Exercise objective: An exact transcription of all the data is required, with every image removed.

=== Data provided ===

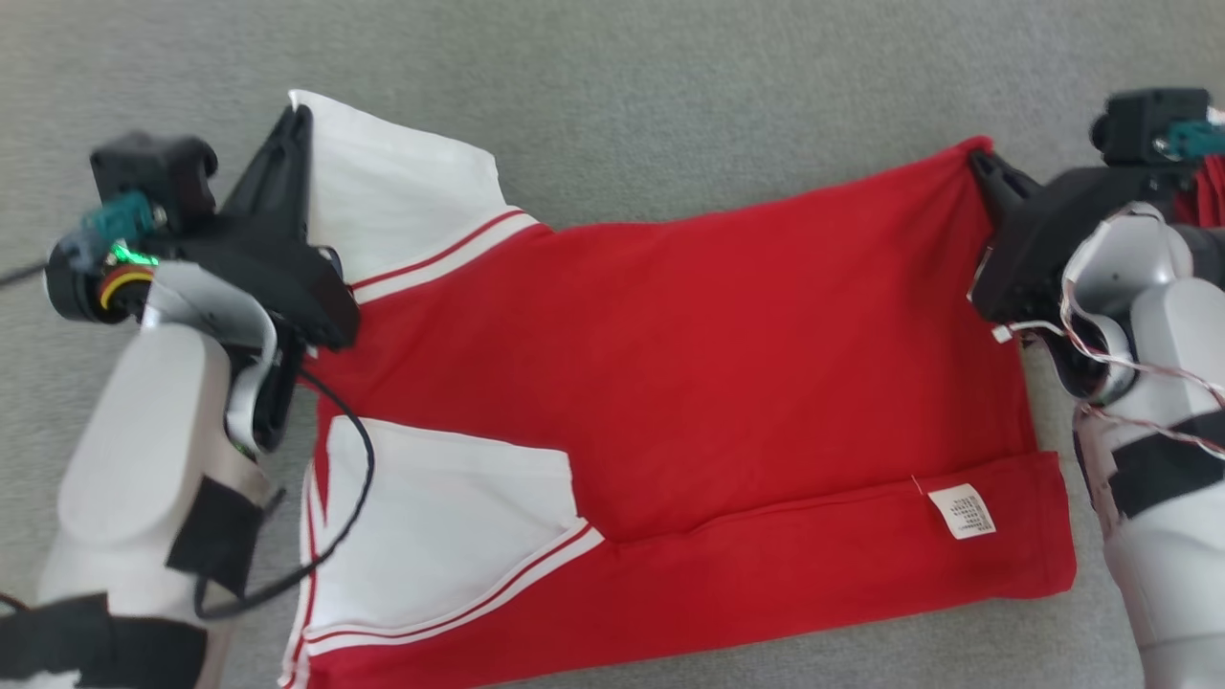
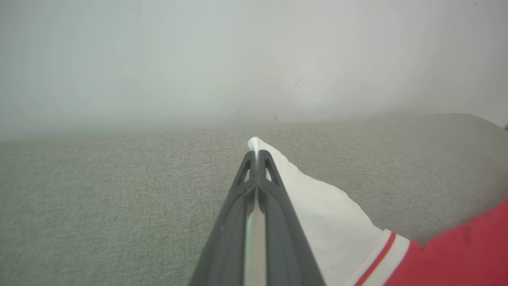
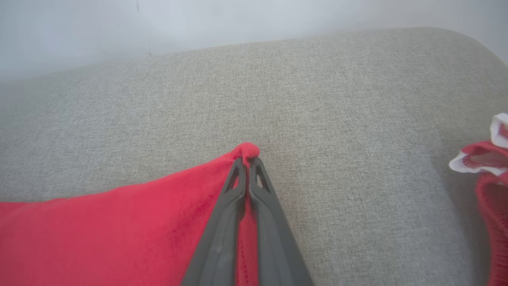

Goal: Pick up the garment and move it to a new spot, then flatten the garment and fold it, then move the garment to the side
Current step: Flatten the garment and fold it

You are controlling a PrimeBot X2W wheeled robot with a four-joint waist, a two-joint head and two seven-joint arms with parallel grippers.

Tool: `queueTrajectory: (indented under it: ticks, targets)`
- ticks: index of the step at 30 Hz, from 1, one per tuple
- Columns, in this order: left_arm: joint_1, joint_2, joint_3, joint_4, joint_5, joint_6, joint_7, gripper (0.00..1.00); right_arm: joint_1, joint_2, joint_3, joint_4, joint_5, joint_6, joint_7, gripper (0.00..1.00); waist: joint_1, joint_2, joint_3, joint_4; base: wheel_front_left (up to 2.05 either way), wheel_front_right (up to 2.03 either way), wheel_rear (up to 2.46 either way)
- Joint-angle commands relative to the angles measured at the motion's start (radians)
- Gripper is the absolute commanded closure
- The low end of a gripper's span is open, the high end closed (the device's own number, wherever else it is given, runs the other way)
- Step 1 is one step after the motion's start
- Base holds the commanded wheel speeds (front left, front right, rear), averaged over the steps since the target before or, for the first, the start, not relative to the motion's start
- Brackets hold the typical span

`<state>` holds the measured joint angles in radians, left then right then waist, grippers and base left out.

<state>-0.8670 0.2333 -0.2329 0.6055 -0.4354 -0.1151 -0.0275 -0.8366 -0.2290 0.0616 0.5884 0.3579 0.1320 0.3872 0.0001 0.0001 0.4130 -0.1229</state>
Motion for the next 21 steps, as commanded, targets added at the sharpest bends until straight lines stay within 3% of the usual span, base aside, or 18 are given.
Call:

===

Answer to this problem:
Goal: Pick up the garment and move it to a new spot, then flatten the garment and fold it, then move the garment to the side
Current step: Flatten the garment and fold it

You are controlling a PrimeBot X2W wheeled robot with a four-joint waist, a two-joint head and two seven-joint arms with parallel grippers.

Tool: `queueTrajectory: (indented under it: ticks, targets)`
- ticks: index of the step at 30 Hz, from 1, one per tuple
- Columns, in this order: left_arm: joint_1, joint_2, joint_3, joint_4, joint_5, joint_6, joint_7, gripper (0.00..1.00); right_arm: joint_1, joint_2, joint_3, joint_4, joint_5, joint_6, joint_7, gripper (0.00..1.00); waist: joint_1, joint_2, joint_3, joint_4; base: wheel_front_left (up to 2.05 either way), wheel_front_right (up to 2.03 either way), wheel_rear (up to 2.46 either way)
- Joint-angle commands relative to the angles measured at the motion's start (radians)
- Gripper is the absolute commanded closure
- The low end of a gripper's span is open, the high end closed (the device's own number, wherever else it is given, runs the other way)
- Step 1 is one step after the motion's start
- Base holds the commanded wheel speeds (front left, front right, rear), averaged over the steps since the target before or, for the first, the start, not relative to the motion's start
- Brackets hold the typical span

`<state>` holds the measured joint angles in radians, left then right then waist, grippers and base left out.

<state>-0.8670 0.2333 -0.2329 0.6055 -0.4354 -0.1151 -0.0275 -0.8366 -0.2290 0.0616 0.5884 0.3579 0.1320 0.3872 0.0001 0.0001 0.4130 -0.1229</state>
Motion for the next 21 steps, as commanded, targets added at the sharpest bends until straight lines stay within 3% of the usual span, base aside, or 18 are given.
Call:

No further output remains for this exercise.